(Prompt): Transcribe each line of the material as it is, and drop any picture.

(Information supplied):
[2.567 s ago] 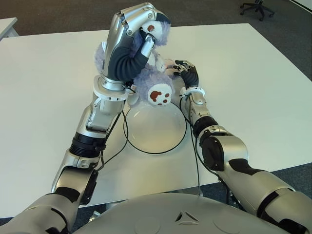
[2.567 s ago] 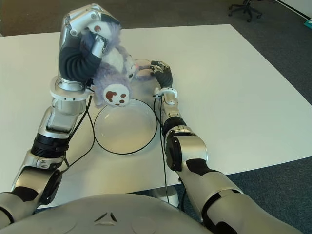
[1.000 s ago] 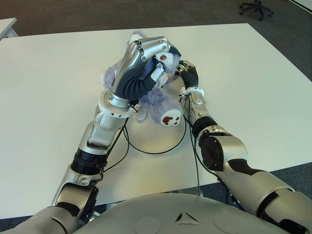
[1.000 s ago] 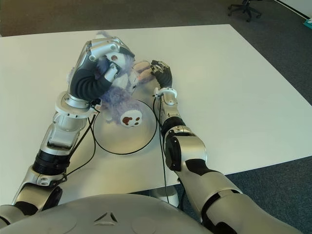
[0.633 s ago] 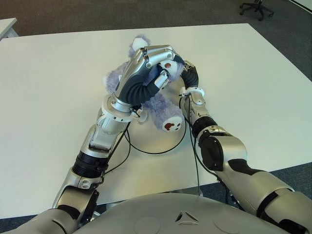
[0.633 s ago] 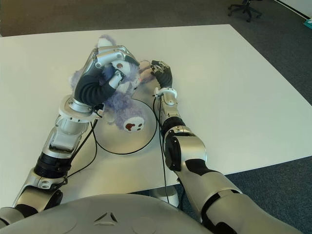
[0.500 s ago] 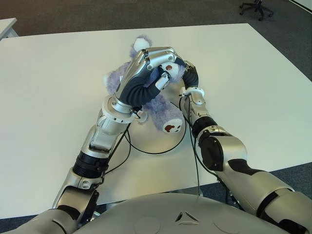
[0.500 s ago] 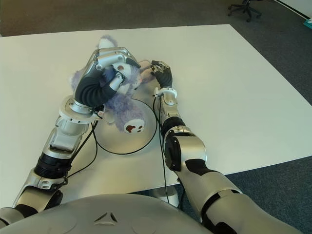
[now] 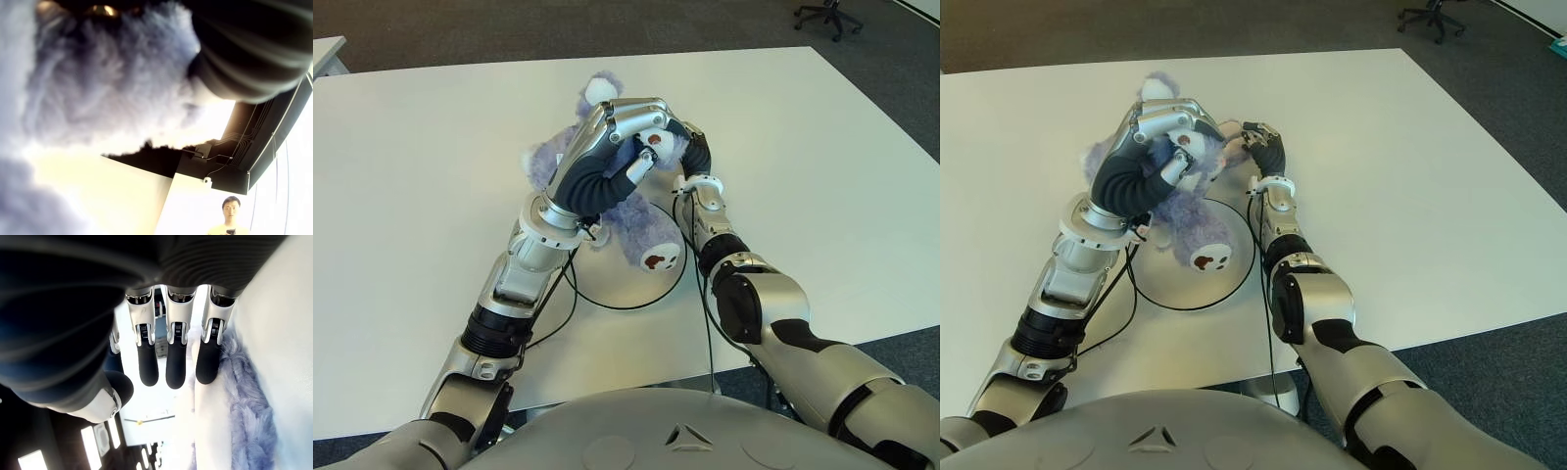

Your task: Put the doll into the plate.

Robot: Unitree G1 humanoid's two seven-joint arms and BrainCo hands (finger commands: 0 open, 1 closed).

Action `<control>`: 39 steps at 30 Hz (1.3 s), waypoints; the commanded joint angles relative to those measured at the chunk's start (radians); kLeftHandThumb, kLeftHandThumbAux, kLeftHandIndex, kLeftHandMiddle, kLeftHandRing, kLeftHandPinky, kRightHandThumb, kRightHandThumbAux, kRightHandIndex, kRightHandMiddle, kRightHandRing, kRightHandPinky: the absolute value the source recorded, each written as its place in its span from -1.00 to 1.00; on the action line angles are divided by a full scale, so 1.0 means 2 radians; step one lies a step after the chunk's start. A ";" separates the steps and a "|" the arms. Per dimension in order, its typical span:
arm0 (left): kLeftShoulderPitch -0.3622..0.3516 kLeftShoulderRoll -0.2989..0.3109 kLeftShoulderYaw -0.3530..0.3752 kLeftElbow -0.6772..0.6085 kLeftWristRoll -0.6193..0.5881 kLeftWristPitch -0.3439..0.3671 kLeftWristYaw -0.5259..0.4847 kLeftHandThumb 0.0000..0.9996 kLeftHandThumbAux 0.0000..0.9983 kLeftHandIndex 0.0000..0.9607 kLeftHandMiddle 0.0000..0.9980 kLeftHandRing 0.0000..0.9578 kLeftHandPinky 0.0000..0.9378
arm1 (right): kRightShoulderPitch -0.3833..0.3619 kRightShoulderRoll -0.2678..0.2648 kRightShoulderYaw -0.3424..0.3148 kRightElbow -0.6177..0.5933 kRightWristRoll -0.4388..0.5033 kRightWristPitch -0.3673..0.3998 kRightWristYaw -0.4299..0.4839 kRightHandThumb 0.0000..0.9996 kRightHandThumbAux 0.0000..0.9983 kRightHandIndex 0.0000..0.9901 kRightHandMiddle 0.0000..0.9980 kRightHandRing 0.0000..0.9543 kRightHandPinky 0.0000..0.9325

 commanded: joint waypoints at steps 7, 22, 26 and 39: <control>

(Exercise response):
[2.567 s ago] 
[2.567 s ago] 
[1.000 s ago] 
[1.000 s ago] 
[0.633 s ago] 
[0.633 s ago] 
[0.500 s ago] 
[0.500 s ago] 
[now] 

Your task: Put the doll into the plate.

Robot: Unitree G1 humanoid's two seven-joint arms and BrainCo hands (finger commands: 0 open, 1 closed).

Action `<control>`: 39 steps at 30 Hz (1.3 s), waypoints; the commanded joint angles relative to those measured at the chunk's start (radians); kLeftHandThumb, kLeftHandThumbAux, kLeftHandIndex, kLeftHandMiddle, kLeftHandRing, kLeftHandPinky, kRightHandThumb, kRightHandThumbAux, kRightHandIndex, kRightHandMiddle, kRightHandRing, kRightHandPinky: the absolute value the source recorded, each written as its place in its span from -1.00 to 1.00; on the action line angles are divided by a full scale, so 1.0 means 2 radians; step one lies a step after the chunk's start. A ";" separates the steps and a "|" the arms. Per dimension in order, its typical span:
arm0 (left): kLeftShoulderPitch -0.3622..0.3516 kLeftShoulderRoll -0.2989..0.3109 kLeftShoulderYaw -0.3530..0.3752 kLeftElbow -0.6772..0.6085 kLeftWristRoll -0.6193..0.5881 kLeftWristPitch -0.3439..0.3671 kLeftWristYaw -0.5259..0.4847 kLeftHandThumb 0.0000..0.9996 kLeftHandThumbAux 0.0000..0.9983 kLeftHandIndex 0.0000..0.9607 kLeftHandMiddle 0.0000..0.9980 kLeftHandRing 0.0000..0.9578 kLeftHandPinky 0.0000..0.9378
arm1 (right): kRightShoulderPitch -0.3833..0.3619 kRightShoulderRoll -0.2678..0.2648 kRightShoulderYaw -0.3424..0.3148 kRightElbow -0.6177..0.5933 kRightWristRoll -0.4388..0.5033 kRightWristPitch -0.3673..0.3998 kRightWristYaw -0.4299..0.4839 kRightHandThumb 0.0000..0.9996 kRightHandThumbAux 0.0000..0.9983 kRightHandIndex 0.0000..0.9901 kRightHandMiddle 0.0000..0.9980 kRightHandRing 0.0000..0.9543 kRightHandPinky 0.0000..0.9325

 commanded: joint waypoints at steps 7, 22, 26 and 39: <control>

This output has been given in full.